- _Activity_: In this exercise, print only the lines of the records below from the one with "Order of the" through the one with "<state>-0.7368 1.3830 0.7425", inclusive. Pictures are not part of the copy.

[Records from a data source]
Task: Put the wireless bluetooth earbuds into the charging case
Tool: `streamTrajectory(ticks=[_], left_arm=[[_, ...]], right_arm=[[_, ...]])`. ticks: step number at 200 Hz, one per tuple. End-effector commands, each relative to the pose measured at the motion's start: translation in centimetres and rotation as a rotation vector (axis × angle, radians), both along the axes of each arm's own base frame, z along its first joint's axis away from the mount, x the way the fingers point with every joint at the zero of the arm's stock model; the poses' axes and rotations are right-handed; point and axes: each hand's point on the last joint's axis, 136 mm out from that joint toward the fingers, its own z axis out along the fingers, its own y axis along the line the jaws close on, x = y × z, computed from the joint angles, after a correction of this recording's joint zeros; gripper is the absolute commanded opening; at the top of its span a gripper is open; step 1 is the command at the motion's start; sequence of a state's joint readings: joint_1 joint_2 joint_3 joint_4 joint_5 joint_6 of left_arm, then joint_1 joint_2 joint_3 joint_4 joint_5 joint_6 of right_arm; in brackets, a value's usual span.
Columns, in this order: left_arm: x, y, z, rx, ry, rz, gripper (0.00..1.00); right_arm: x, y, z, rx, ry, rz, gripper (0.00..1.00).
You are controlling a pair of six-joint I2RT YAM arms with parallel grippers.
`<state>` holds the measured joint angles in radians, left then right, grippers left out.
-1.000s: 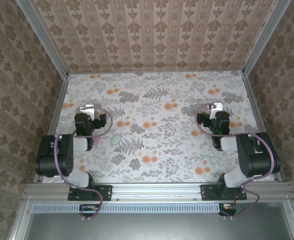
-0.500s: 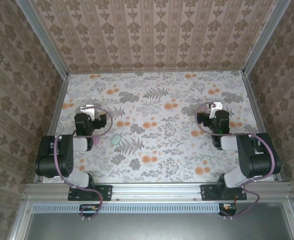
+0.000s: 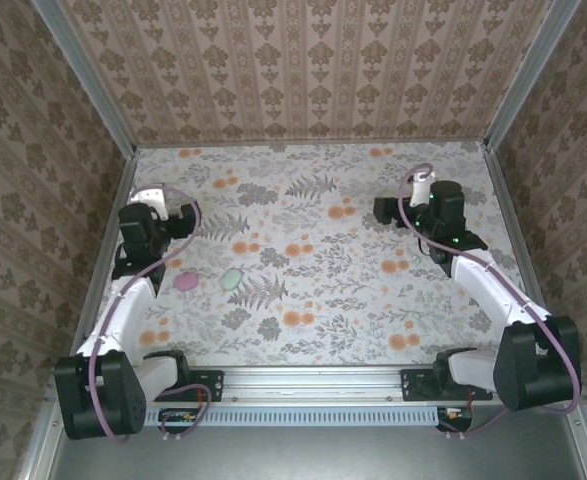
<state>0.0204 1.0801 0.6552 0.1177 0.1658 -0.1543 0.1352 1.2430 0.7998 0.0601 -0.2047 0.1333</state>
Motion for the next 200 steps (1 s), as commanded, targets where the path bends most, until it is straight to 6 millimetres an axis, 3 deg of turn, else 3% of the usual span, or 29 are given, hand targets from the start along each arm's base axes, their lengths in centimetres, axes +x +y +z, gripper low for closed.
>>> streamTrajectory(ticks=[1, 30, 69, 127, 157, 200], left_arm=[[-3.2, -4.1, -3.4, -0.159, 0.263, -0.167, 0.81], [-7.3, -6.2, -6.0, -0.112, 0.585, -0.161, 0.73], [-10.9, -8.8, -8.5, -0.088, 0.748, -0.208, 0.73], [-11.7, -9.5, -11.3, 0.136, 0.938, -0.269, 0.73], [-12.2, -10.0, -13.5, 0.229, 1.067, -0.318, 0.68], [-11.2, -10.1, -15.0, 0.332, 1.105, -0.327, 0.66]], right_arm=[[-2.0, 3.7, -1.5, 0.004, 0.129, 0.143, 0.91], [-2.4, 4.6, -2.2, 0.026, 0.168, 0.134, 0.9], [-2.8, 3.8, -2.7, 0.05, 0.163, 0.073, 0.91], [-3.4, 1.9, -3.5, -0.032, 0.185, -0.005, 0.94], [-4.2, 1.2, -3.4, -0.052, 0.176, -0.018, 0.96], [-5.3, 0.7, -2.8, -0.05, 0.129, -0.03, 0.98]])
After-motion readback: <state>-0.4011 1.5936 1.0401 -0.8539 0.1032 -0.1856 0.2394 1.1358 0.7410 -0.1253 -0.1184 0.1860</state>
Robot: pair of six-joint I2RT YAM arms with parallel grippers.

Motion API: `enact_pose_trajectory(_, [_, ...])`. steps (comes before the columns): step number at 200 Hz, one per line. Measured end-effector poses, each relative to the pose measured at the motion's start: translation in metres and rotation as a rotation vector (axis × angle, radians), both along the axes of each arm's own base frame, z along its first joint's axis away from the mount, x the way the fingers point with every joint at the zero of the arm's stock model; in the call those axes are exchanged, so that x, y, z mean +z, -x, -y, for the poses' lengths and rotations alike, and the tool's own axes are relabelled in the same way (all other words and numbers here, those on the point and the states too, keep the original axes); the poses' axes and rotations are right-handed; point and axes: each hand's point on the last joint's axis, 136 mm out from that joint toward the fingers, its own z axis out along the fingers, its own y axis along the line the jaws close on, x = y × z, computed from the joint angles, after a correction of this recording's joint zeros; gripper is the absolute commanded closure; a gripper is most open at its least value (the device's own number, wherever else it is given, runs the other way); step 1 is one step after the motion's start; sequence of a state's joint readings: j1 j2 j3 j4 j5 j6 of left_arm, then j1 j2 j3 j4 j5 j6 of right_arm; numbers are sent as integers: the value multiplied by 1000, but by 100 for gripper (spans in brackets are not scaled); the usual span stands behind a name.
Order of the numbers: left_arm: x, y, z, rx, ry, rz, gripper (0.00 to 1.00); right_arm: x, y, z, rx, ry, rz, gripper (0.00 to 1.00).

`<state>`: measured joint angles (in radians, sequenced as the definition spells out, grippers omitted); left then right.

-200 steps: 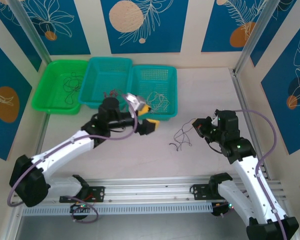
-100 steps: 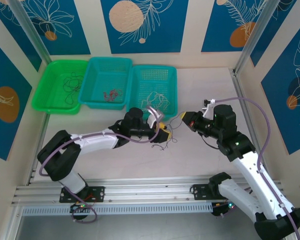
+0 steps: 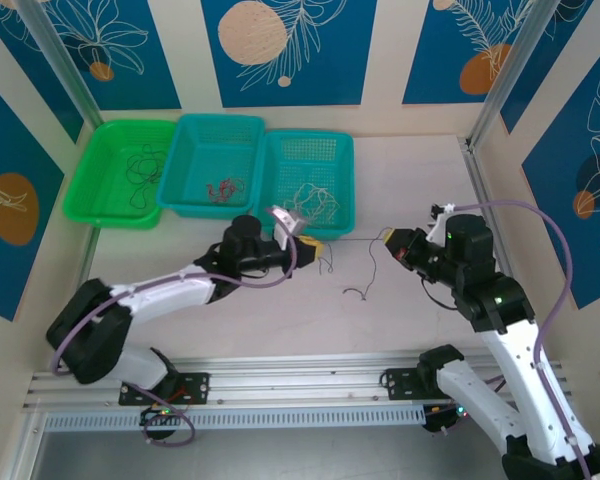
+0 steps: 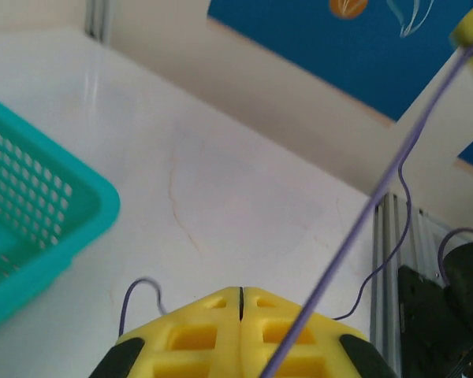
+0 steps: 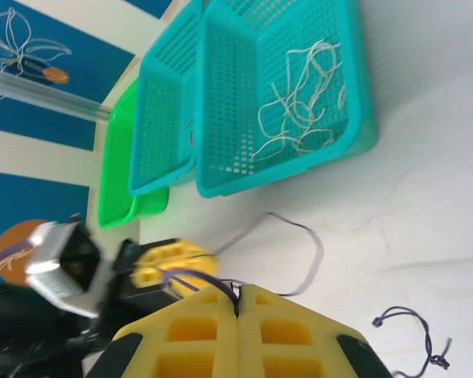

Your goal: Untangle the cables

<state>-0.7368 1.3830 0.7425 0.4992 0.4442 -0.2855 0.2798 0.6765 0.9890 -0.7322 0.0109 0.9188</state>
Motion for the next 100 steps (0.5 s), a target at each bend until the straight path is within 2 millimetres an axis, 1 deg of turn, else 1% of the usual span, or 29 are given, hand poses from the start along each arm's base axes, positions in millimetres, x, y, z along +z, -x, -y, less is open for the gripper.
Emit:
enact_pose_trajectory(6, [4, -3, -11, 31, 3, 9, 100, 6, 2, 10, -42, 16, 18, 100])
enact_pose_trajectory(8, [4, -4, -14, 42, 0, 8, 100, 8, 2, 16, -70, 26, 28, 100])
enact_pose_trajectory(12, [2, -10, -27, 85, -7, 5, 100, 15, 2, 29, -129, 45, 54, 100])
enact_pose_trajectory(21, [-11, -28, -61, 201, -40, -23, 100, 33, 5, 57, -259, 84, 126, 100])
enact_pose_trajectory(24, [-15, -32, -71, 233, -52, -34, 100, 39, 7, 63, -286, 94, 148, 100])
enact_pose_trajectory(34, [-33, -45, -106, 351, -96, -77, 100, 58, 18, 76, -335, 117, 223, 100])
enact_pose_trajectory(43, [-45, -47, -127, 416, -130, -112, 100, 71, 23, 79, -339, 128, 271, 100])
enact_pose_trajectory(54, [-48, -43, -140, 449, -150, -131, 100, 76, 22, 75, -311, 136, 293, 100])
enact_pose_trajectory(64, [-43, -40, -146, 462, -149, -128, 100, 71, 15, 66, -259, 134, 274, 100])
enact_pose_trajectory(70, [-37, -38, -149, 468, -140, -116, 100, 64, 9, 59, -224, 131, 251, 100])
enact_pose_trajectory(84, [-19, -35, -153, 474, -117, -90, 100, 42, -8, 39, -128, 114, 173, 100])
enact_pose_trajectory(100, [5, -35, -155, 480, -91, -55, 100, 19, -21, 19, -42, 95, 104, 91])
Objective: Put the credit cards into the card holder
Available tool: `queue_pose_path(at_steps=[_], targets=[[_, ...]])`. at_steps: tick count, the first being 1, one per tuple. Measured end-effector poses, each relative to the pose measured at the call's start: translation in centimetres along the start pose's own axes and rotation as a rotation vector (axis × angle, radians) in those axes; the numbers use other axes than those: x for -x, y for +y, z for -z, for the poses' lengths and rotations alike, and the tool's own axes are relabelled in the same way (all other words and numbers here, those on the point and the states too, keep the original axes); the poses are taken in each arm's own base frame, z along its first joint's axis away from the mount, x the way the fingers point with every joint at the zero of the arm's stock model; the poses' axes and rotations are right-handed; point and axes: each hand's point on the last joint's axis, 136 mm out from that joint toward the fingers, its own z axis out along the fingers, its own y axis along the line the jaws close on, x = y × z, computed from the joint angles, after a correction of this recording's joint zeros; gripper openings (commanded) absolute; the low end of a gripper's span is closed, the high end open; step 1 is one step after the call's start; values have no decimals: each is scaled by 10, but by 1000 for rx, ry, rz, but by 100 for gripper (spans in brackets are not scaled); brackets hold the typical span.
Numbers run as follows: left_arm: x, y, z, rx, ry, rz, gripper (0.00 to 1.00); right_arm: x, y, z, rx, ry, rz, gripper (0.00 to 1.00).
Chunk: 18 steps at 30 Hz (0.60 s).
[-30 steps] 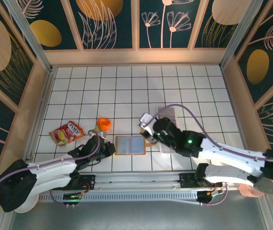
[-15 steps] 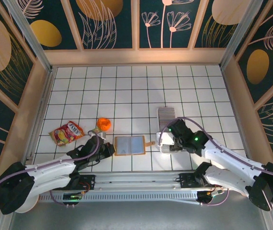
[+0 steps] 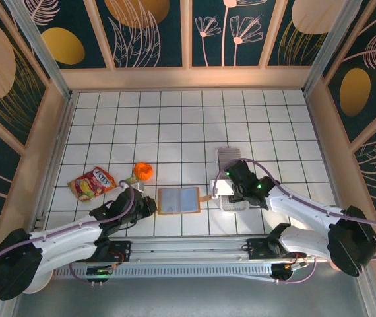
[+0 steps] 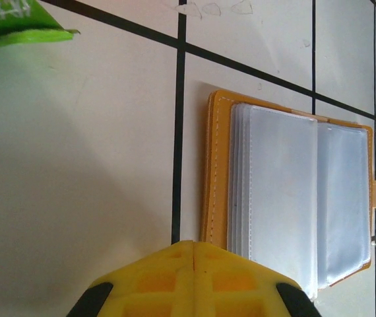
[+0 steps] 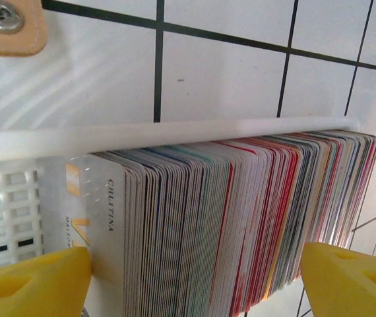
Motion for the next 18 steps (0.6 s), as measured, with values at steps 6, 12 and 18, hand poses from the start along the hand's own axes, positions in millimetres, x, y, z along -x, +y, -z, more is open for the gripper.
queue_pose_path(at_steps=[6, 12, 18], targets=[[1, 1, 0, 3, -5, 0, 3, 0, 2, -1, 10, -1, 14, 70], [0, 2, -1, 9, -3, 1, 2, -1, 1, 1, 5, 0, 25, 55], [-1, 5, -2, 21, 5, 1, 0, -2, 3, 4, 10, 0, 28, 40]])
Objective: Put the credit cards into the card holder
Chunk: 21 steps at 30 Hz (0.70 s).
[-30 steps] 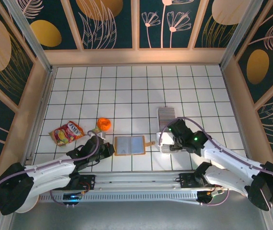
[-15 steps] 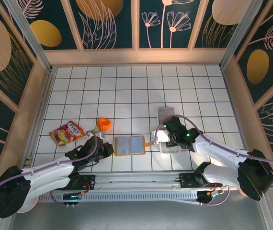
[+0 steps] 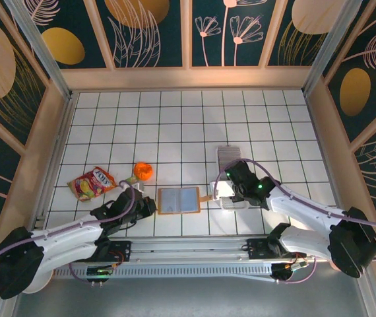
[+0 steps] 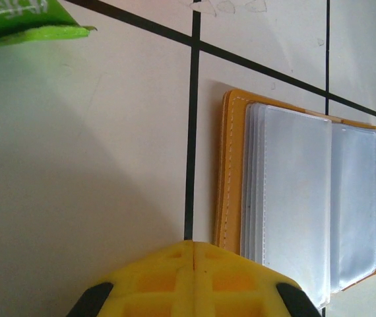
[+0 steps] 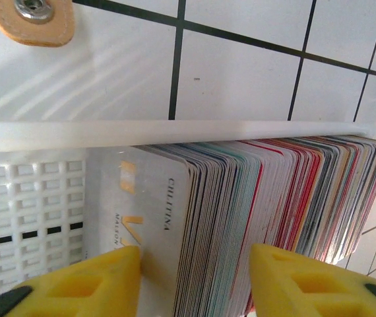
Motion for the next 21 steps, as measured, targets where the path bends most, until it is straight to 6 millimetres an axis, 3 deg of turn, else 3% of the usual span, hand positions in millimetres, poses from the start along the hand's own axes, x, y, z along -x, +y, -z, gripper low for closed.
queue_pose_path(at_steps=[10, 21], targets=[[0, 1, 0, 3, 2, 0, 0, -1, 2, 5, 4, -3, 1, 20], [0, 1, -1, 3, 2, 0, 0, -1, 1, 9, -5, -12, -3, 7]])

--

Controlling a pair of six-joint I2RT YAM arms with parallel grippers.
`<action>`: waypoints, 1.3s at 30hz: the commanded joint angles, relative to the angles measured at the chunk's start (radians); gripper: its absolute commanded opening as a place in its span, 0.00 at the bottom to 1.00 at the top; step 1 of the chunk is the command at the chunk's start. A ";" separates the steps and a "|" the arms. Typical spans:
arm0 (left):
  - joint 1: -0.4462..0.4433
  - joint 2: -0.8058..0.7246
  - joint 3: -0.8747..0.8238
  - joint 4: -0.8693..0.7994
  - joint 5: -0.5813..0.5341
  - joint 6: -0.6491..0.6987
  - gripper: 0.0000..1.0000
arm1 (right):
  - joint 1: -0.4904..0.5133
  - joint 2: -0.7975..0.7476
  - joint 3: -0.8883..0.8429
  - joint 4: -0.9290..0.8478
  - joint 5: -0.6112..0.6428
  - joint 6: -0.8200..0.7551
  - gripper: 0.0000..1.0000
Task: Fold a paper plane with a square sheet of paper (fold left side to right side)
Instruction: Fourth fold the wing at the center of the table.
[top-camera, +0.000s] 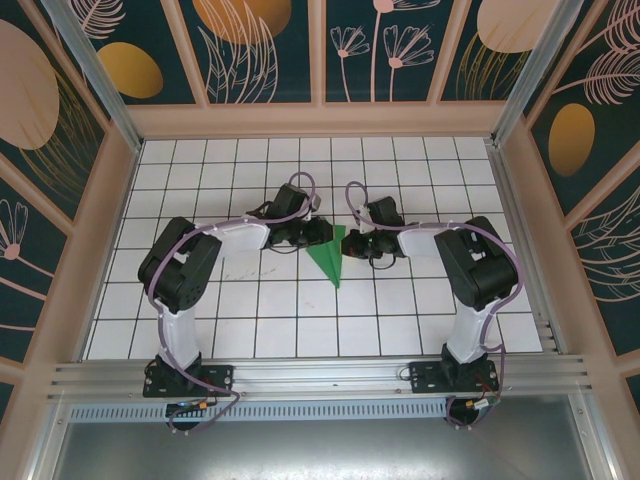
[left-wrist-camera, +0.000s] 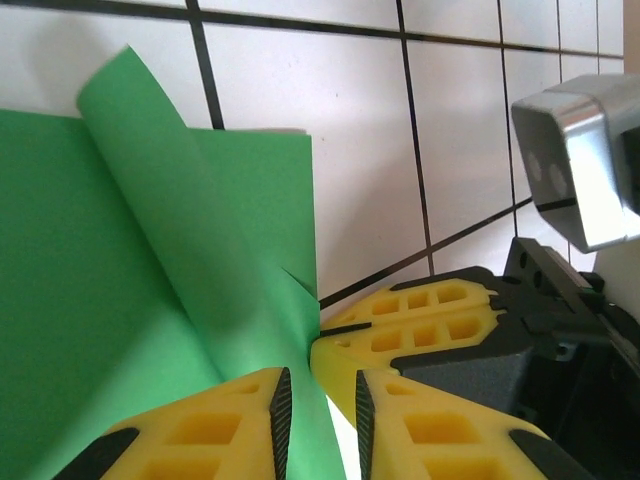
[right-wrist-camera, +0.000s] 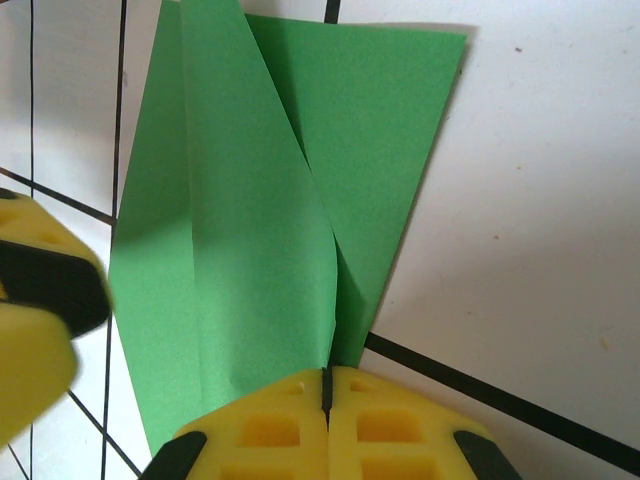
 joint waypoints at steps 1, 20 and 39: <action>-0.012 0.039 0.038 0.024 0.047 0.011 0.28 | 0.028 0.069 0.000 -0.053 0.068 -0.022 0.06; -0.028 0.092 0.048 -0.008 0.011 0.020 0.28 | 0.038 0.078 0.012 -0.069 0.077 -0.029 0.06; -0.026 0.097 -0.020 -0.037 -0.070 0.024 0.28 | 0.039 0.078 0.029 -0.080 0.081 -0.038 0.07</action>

- _Solution for this problem_:
Order of the numbers: left_arm: x, y, z, rx, ry, rz, gripper (0.00 to 1.00); right_arm: x, y, z, rx, ry, rz, gripper (0.00 to 1.00).

`<state>`: measured joint angles (in radians, sequenced as the definition spells out, grippers omitted); left then right.

-200 steps: 
-100 steps: 
+0 steps: 
+0 steps: 
+0 steps: 

Your goal: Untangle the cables

<state>-0.7368 1.3830 0.7425 0.4992 0.4442 -0.2855 0.2798 0.6765 0.9890 -0.7322 0.0109 0.9188</state>

No other output belongs to this answer.